[Required action]: How many lines of the data hold the word "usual"? State the number and nothing else.

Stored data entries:
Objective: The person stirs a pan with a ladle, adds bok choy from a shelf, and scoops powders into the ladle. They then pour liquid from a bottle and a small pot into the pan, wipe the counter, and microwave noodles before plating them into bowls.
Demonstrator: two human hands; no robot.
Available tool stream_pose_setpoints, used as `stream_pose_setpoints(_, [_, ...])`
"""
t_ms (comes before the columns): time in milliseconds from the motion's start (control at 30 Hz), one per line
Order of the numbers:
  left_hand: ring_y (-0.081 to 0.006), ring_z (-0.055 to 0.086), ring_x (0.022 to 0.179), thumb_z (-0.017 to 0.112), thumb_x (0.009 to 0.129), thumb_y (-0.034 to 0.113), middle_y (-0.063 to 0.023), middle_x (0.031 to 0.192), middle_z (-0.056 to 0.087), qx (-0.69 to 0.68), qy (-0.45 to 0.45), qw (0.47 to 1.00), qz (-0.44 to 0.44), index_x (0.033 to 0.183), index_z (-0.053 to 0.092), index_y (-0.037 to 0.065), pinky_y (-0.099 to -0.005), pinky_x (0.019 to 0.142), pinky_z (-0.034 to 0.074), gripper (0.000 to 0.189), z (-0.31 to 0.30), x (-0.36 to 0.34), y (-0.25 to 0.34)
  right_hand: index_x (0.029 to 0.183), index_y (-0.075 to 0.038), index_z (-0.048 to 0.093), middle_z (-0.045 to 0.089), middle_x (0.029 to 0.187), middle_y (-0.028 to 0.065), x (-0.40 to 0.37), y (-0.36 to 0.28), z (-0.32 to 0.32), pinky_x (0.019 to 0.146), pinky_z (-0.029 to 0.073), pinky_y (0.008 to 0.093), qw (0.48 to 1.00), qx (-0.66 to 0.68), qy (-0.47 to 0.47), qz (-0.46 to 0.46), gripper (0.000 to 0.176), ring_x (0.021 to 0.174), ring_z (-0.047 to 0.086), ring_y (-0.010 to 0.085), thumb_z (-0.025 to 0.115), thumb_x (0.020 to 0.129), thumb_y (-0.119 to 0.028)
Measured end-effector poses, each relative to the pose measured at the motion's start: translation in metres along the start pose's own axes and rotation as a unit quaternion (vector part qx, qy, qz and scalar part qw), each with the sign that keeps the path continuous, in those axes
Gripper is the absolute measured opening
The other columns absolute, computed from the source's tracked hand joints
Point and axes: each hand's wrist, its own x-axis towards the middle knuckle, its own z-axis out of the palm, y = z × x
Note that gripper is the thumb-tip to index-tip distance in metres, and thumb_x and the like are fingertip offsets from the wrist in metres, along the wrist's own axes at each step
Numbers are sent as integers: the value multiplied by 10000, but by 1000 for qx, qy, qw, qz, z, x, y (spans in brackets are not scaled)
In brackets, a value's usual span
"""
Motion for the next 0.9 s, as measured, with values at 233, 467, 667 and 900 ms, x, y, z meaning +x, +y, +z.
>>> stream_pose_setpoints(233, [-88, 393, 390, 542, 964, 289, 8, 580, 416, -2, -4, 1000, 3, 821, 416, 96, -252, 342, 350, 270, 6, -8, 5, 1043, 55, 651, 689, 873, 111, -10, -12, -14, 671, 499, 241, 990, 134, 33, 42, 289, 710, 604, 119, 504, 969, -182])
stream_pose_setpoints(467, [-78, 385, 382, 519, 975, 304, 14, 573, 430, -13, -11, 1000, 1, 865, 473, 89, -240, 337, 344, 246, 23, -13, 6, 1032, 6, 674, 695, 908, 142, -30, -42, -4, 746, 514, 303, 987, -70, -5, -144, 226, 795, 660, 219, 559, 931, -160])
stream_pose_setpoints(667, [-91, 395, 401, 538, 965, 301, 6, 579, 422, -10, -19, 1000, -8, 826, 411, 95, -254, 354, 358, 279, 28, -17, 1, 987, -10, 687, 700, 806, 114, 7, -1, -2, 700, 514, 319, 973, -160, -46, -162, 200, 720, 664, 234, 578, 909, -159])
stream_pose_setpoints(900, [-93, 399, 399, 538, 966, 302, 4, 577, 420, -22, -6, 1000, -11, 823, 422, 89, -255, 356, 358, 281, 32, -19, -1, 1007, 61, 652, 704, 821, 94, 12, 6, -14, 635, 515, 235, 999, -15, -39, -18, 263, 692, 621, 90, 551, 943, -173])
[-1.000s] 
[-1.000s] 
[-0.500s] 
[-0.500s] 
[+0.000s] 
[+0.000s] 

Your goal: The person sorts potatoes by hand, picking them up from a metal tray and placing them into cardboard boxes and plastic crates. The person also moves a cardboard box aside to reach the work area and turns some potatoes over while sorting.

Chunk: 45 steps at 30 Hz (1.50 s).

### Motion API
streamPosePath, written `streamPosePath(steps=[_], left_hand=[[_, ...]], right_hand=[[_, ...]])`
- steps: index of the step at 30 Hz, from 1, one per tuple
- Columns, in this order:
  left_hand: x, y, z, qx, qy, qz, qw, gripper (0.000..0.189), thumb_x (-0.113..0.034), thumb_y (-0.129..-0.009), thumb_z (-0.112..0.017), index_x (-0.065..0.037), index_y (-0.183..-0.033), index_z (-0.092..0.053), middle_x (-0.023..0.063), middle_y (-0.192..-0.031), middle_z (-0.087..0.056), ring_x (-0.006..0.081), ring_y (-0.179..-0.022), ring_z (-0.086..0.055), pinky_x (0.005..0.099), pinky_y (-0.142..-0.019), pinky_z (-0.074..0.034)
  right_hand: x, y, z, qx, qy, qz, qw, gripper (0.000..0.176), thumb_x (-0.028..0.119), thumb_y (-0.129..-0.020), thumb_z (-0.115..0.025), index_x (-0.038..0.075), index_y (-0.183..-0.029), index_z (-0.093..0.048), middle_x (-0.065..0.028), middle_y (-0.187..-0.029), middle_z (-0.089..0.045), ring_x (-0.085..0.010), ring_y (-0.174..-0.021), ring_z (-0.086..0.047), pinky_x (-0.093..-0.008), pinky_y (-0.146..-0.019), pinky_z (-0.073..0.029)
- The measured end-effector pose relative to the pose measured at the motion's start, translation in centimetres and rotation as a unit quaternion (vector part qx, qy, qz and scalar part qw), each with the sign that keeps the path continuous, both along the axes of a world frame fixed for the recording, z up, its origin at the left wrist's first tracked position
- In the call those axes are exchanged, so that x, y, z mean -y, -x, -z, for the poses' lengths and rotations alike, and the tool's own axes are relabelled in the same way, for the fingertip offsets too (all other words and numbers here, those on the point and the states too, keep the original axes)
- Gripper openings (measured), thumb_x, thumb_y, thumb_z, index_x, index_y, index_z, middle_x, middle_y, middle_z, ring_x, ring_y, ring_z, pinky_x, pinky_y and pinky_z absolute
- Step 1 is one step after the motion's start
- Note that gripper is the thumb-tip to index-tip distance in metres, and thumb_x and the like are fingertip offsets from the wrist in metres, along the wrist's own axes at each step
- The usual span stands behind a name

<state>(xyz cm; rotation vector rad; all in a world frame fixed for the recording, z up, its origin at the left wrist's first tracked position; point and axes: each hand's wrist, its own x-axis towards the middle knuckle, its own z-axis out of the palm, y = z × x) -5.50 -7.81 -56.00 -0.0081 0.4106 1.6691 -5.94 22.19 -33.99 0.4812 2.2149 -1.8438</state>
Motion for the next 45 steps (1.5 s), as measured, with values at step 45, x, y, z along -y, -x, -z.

[Task answer]: 2